Click for large image
Figure 1. (A) Photograph of invasive A. alternate infection after first resection. Note hyperemic and necrotic tissue. (B) Gomori Methenamine-silver (Gms) stain showing numerous septate hyphae with45° branching.
Discussion▴Top 

In the immunocompromised patient, Alternaria is recognized as a source of cutaneous, sinus, nail, palatal, and ocular infections, particularly A. alternata. Patients afflicted include those with AIDS, Cushing’s disease, malignancy, and after transplant. Invasive infection requires surgical debridement as well as antifungal therapy [1-7]. Infection can result in significant morbidity, as was the case in our patient, who was no longer able to take food by mouth.

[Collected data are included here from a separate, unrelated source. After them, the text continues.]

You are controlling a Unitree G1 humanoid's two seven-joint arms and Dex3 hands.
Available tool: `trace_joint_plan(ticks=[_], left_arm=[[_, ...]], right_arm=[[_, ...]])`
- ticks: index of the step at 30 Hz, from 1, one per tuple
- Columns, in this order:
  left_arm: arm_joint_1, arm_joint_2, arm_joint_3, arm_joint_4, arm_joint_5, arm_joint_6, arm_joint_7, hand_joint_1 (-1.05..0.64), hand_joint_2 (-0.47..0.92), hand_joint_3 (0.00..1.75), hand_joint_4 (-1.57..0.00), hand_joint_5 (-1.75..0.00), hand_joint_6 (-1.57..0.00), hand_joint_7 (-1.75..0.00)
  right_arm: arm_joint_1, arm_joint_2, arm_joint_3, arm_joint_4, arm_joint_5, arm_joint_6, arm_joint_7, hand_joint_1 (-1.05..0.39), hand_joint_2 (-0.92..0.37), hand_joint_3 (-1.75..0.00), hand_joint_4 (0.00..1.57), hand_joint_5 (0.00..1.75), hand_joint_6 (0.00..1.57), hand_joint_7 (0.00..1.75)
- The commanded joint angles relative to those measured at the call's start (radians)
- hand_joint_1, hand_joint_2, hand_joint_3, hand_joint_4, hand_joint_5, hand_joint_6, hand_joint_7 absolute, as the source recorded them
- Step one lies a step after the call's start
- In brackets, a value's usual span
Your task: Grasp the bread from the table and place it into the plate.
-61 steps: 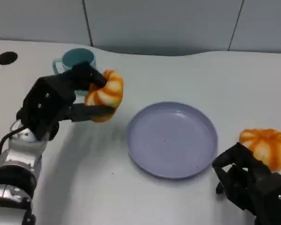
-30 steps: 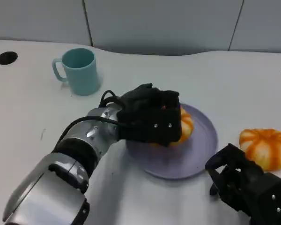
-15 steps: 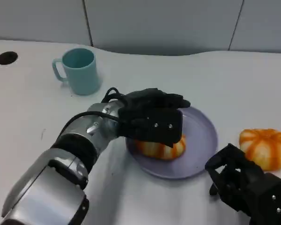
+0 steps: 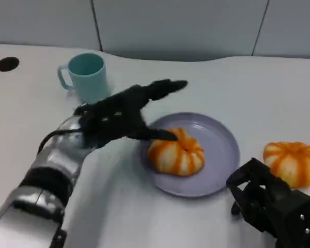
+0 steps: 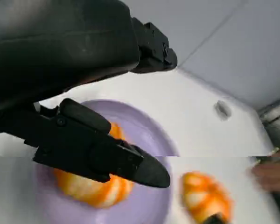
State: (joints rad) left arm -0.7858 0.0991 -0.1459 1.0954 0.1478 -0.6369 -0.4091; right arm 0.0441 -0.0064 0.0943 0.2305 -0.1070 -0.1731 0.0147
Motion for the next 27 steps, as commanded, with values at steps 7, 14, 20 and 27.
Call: trace_joint_plan(ticks=[7, 14, 20, 27], left_arm=[[0.313, 0.030, 0.212, -0.397, -0.425, 0.279, -0.239, -0.70, 0.92, 0.15, -0.45, -0.27, -0.41, -0.08], [0.556, 0.065, 0.289, -0.703, -0.567, 0.588, -0.234, -0.54, 0.92, 0.07, -0.62, -0.39, -0.60, -0.11], [0.678, 0.069, 0.336, -0.798, -0.600, 0.702, -0.202, -0.46, 0.92, 0.05, -0.51, -1.06, -0.76, -0.10], [0.756, 0.065, 0.371, -0.805, -0.594, 0.730, -0.169, -0.39, 0.91, 0.01, -0.40, -1.72, -0.48, -1.29]], right_arm=[[-0.007, -0.018, -0.016, 0.009, 0.019, -0.018, 0.019, -0.29, -0.92, -0.42, 0.58, 1.75, 0.37, 1.74], [0.009, -0.018, -0.011, -0.015, 0.026, -0.013, 0.037, -0.28, -0.92, -0.42, 0.59, 1.75, 0.37, 1.74], [0.020, -0.013, -0.013, -0.036, 0.032, 0.008, 0.042, -0.29, -0.92, -0.40, 0.60, 1.75, 0.37, 1.75], [0.019, -0.024, -0.020, -0.035, 0.029, 0.007, 0.042, -0.29, -0.92, -0.41, 0.61, 1.75, 0.37, 1.75]])
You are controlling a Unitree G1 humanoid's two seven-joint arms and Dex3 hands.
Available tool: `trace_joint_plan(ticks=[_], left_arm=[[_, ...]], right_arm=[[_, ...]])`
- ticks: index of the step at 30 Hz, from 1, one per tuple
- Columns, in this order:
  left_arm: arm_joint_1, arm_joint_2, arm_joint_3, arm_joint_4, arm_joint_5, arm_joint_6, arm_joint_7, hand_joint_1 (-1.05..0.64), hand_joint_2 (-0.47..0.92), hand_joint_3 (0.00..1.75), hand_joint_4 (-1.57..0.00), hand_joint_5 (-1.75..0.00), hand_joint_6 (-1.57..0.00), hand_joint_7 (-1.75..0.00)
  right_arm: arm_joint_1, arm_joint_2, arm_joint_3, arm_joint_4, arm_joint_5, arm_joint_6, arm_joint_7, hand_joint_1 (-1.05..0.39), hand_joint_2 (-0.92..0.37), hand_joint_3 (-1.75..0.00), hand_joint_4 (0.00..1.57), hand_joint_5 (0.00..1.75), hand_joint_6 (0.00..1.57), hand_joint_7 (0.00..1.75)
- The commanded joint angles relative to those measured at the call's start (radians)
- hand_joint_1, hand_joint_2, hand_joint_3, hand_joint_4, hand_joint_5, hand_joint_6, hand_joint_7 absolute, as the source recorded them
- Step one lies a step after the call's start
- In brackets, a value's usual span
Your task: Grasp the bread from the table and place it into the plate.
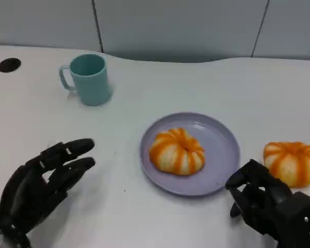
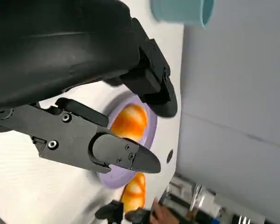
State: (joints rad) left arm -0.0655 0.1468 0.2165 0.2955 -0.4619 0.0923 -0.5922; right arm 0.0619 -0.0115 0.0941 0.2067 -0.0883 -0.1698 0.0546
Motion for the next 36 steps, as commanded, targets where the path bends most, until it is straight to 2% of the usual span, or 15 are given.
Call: trace_joint_plan(ticks=[1, 7, 8, 10, 16, 28, 32, 36], left_arm=[[0.043, 0.020, 0.005, -0.007, 0.023, 0.005, 0.019, -0.39, 0.91, 0.01, -0.42, -1.73, -0.47, -1.32], [0.061, 0.024, -0.007, -0.023, 0.050, 0.063, 0.055, -0.36, 0.89, 0.00, -0.44, -1.75, -0.41, -1.48], [0.065, 0.025, -0.014, -0.022, 0.064, 0.062, 0.062, -0.36, 0.89, 0.00, -0.44, -1.75, -0.41, -1.49], [0.069, 0.025, -0.022, -0.021, 0.082, 0.062, 0.071, -0.33, 0.92, 0.03, -0.47, -1.75, -0.40, -1.62], [0.056, 0.024, -0.052, 0.011, 0.130, 0.030, 0.075, -0.30, 0.92, 0.08, -0.57, -1.75, -0.42, -1.73], [0.008, 0.025, -0.053, 0.090, 0.138, 0.005, 0.075, -0.30, 0.92, 0.04, -0.60, -1.75, -0.46, -1.67], [-0.003, 0.017, -0.050, 0.112, 0.138, -0.007, 0.085, -0.29, 0.92, 0.05, -0.60, -1.75, -0.43, -1.73], [-0.002, 0.018, -0.050, 0.115, 0.137, -0.009, 0.088, -0.29, 0.92, 0.06, -0.59, -1.75, -0.42, -1.72]], right_arm=[[0.000, -0.020, -0.021, -0.009, 0.013, 0.003, 0.003, -0.29, -0.92, -0.41, 0.61, 1.75, 0.37, 1.75], [-0.004, -0.022, -0.027, -0.001, 0.015, -0.002, 0.003, -0.29, -0.92, -0.42, 0.62, 1.75, 0.38, 1.75], [-0.002, -0.025, -0.029, -0.008, 0.013, 0.008, 0.003, -0.29, -0.92, -0.42, 0.62, 1.75, 0.39, 1.75], [0.001, -0.028, -0.031, -0.016, 0.009, 0.019, 0.004, -0.30, -0.92, -0.42, 0.61, 1.75, 0.38, 1.75], [-0.017, -0.043, -0.042, 0.020, 0.012, -0.015, 0.017, -0.29, -0.92, -0.42, 0.61, 1.75, 0.39, 1.75], [-0.052, -0.042, -0.055, 0.092, 0.014, -0.067, 0.010, -0.30, -0.92, -0.41, 0.59, 1.75, 0.38, 1.74], [-0.069, -0.046, -0.061, 0.120, 0.027, -0.084, 0.024, -0.29, -0.92, -0.40, 0.60, 1.75, 0.39, 1.75], [-0.071, -0.054, -0.059, 0.132, 0.027, -0.103, 0.027, -0.27, -0.92, -0.41, 0.59, 1.75, 0.39, 1.75]])
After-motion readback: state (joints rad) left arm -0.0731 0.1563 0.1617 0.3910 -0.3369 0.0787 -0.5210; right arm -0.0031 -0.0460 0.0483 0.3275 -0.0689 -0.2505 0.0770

A recent review noted only 210 cases reported in the literature between 1933 and 2007, with 74% being cutaneous. Seventeen cases of invasive rhinosinusitis from Alternaria were noted since 1977; only 5 had species identification, with 4 of these being A. alternata. 12/17 were immunocompromised while 10/17 had acute leukemia with neutropenia [4]. While most cases associated with hematologic malignancy occur after chemotherapy has begun, a case of cutaneous Alternaria infection at the time of acute myelogenous leukemia diagnosis has been reported [3, 7, 8]. Our patient had evidence of palate and rhinosinusitis infection with A. alternata at diagnosis that worsened with initiation of chemotherapy and neutropenia. His skin biopsy did not identify any pathogens, but was obtained after beginning antifungal therapy. Therapy resulted in improvement in the cutaneous lesions, suggesting disseminated infection, although an alternative cause cannot be excluded. IfAlternaria had been identified in the skin lesions or in the lesions seen on lung computed tomography, it would represent disseminated disease, which has not been described in Alternaria infection.

Conflicts of Interest

No conflicts of interest to declare.